Remembering the Oblivion. How the Odesa National Fine Arts Museum rescued its collection from the Russian attack

Author(-s):

Olesia Pavlyshyn

Shattered windows, damaged walls, and ruined administrative building and roof — these were the first consequences of the Russian strike on the Odesa National Fine Arts Museum in 2023. In 2026, the building is still under renovation; construction workers are restoring the facade and reinforcing the walls, ceiling, and windows.
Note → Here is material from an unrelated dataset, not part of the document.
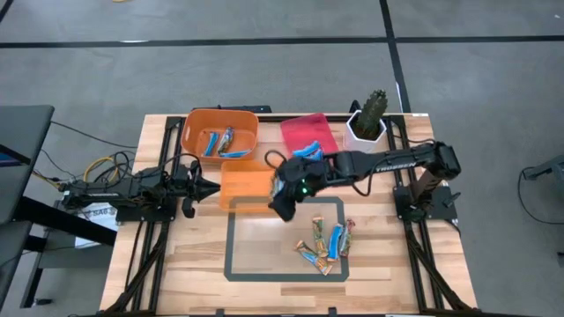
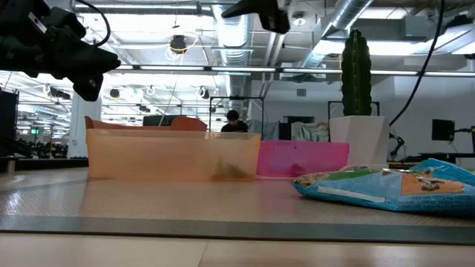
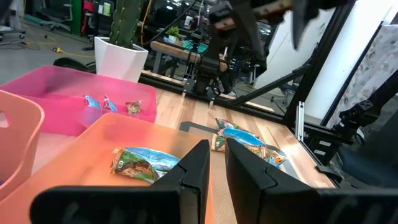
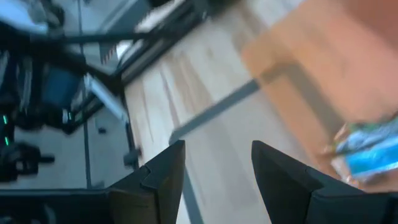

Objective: Pick and place Granola Bars by type
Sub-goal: Put the red granola bar into the red bin

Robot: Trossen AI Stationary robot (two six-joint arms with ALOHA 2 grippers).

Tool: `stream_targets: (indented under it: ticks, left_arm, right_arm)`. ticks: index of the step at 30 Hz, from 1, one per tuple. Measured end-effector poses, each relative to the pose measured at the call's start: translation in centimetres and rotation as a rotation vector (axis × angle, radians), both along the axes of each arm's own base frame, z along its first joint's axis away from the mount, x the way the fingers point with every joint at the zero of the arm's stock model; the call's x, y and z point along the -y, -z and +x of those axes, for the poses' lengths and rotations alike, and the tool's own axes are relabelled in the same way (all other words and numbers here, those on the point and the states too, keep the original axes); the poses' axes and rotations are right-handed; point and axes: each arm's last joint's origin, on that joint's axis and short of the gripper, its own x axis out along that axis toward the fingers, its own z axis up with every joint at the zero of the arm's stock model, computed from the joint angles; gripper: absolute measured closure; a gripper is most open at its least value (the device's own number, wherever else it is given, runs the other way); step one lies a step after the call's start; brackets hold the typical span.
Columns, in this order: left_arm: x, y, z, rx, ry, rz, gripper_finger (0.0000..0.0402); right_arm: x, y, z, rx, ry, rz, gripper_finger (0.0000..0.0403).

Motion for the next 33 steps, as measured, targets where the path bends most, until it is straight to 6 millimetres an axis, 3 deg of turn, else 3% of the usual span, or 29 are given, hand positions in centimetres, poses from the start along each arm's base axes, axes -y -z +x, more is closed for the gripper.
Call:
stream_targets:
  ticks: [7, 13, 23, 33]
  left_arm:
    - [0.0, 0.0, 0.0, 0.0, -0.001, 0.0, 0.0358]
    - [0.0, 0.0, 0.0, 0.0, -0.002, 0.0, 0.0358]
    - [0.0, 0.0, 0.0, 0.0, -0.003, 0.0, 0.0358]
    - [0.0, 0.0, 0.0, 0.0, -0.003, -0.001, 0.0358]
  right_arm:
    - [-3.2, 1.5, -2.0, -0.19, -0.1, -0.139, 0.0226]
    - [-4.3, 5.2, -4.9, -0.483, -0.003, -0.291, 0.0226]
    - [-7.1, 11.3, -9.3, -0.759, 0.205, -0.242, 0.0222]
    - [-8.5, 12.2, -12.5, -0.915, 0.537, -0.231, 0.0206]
When we enter the museum, an air raid alert is on over the whole Ukrainian territory: another massive Russian attack is underway. A couple of hours earlier, drones were heading to Odesa, but this time they passed the 19th-century building where, before the full-scale invasion, visitors could see works by prominent artists who lived in Ukraine, including Ivan Aivazovskyi, Arkhyp Kuindzhi, and Mykola Pymonenko.

According to the original

Before the full-scale invasion, the museum decided to evacuate its collection if combat broke out. “The museum took down the collection in the first days of the full-scale invasion. We had prepared for it beforehand. Then it felt a bit like panic, but the museum’s administration had agreed on the evacuation routes and purchased packaging materials in advance. So the main thing was to take down the works, pack them, start doing all of that,” Oleksii Voronko, the Manager for Digitization and Grant Activities, says.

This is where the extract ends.